#### Task requirements:
Beginning at the first line of the data, print each line exactly, stopping after the line that contains "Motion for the".

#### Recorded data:
┏━━

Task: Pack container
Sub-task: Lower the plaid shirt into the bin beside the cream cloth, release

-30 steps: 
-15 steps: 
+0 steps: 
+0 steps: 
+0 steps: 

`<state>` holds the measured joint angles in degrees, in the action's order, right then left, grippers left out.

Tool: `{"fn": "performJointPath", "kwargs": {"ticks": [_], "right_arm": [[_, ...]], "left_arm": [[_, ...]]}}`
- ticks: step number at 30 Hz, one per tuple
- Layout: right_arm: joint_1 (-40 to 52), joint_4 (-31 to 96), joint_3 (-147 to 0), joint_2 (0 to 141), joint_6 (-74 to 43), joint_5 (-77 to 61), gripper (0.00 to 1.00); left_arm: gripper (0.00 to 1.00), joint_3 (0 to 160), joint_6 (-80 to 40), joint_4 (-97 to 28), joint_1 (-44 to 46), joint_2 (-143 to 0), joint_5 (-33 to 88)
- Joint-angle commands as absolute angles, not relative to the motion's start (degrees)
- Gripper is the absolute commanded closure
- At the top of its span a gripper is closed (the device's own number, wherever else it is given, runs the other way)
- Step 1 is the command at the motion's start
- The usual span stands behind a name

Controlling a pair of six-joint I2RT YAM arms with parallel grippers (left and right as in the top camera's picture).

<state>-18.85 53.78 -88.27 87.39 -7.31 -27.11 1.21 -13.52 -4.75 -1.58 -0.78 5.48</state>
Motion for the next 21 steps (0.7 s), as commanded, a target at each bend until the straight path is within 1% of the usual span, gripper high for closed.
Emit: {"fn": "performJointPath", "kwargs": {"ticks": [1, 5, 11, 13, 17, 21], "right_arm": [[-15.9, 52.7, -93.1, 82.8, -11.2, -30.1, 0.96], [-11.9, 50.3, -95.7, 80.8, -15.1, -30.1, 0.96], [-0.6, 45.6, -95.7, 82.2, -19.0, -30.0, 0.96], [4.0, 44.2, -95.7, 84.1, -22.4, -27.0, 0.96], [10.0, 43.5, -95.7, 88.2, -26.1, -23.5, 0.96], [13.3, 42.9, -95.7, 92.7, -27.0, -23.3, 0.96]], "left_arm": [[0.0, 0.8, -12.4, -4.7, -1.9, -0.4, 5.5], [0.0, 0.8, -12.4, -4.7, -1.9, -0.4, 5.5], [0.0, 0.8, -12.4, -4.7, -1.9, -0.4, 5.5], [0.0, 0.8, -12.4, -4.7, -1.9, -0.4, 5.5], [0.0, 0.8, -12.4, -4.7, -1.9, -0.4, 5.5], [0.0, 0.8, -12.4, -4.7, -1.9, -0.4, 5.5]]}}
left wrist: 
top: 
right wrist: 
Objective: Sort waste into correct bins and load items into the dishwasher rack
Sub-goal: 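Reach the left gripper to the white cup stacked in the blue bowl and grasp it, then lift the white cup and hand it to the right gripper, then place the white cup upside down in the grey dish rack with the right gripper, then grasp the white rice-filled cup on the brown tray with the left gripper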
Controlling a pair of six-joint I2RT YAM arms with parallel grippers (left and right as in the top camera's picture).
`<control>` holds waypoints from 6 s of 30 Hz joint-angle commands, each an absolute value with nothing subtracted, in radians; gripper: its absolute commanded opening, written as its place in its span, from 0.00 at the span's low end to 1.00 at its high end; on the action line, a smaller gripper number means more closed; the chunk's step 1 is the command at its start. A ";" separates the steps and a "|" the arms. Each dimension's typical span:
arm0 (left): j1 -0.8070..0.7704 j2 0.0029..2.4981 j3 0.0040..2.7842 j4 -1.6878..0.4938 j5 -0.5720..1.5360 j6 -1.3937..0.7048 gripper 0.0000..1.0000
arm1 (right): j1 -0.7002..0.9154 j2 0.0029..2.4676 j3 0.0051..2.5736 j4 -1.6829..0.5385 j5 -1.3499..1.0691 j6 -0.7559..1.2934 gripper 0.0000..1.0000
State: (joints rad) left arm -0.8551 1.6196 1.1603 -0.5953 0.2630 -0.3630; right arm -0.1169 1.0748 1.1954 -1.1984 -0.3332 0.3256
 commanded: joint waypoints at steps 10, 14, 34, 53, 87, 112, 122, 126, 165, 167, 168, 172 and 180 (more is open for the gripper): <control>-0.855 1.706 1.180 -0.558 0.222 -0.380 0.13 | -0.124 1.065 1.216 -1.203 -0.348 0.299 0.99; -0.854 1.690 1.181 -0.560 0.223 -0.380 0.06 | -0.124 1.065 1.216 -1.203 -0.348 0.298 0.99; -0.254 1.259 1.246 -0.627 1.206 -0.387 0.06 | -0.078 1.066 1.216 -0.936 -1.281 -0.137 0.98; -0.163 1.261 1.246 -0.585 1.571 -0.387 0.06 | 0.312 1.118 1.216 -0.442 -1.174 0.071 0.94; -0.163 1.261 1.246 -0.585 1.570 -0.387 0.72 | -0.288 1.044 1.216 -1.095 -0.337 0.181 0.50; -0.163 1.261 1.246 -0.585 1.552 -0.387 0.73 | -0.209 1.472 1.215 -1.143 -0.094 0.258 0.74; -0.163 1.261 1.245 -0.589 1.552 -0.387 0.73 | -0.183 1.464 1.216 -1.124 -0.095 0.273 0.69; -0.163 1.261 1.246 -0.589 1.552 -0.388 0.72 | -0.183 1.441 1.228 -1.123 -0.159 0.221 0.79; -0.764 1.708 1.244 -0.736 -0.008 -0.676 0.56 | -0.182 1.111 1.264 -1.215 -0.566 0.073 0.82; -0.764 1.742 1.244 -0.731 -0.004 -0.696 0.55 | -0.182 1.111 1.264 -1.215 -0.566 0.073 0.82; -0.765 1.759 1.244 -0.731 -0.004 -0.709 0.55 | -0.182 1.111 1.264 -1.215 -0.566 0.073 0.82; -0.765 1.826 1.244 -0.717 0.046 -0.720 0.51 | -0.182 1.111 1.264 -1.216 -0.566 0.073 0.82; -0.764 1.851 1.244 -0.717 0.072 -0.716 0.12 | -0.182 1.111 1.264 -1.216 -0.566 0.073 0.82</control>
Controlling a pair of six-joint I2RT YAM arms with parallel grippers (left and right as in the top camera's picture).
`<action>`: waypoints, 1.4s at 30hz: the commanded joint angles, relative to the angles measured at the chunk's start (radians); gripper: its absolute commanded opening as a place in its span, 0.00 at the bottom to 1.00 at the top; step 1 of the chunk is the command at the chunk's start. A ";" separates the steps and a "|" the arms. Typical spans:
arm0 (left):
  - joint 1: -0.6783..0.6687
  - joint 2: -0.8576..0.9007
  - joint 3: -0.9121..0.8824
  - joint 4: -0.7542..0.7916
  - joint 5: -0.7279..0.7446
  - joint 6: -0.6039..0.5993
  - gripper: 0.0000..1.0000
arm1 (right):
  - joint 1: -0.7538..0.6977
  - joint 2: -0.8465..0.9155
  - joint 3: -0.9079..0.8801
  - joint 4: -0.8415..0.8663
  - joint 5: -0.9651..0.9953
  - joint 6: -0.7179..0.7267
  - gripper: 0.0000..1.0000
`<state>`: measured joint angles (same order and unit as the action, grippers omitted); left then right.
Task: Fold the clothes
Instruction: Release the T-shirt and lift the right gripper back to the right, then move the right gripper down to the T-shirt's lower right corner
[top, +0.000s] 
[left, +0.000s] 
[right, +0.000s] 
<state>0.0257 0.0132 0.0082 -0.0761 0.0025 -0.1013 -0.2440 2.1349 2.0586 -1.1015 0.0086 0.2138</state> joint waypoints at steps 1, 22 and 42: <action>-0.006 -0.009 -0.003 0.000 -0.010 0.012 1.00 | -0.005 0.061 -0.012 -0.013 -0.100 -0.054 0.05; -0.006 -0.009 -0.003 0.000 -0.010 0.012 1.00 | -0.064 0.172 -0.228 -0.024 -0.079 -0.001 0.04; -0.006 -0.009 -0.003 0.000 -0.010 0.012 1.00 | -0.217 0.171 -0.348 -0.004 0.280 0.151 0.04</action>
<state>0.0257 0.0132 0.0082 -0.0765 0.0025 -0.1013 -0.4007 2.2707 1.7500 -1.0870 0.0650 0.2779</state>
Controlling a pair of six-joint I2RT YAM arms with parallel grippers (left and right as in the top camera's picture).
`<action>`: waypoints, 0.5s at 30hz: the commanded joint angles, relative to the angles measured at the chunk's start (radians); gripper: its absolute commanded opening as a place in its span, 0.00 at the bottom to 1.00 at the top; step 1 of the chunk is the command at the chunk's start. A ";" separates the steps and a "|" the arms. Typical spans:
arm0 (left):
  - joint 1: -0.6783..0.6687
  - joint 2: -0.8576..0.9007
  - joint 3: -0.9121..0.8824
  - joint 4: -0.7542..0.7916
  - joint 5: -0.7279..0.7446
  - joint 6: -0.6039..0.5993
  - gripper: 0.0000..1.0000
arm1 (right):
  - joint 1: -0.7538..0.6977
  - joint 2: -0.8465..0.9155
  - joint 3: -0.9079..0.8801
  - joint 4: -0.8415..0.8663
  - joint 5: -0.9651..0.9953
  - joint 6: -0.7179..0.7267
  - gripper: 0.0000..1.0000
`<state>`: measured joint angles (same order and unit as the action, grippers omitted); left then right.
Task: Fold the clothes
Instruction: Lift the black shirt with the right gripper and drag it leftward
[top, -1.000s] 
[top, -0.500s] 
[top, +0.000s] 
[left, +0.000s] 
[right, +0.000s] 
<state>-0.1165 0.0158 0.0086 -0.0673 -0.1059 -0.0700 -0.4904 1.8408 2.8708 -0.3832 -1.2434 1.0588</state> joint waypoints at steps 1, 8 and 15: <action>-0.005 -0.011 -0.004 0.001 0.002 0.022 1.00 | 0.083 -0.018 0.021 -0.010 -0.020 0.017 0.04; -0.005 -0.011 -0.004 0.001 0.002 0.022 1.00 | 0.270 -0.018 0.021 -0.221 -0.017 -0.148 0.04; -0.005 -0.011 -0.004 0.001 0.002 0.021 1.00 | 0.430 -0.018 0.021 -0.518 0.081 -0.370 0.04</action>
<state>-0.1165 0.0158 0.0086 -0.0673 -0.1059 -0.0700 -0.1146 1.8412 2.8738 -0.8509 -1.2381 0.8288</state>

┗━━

#### Output:
Task: Pack container
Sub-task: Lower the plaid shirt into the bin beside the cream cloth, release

-30 steps: 
-15 steps: 
+0 steps: 
+0 steps: 
+0 steps: 

`<state>` holds the measured joint angles in degrees, in the action's order, right then left, grippers left out.

Tool: `{"fn": "performJointPath", "kwargs": {"ticks": [_], "right_arm": [[_, ...]], "left_arm": [[_, ...]]}}`
- ticks: step number at 30 Hz, one per tuple
- Layout: right_arm: joint_1 (-40 to 52), joint_4 (-31 to 96), joint_3 (-147 to 0), joint_2 (0 to 141), joint_6 (-74 to 43), joint_5 (-77 to 61), gripper (0.00 to 1.00); left_arm: gripper (0.00 to 1.00), joint_3 (0 to 160), joint_6 (-80 to 40), joint_4 (-97 to 28), joint_1 (-44 to 46), joint_2 (-143 to 0), joint_5 (-33 to 88)
- Joint-angle commands as absolute angles, not relative to the motion's start (degrees)
- Gripper is the absolute commanded closure
- At the top of its span a gripper is closed (the device's own number, wherever else it is given, runs the other way)
- Step 1 is the command at the motion's start
- The usual span stands behind a name

Controlling a pair of six-joint I2RT YAM arms with parallel grippers (left and right as in the top camera's picture).

<state>-18.85 53.78 -88.27 87.39 -7.31 -27.11 1.21 -13.52 -4.75 -1.58 -0.78 5.48</state>
Motion for the next 21 steps (0.7 s), as commanded, a target at each bend until the straight path is within 1% of the usual span, gripper high for closed.

The required output has been supplied.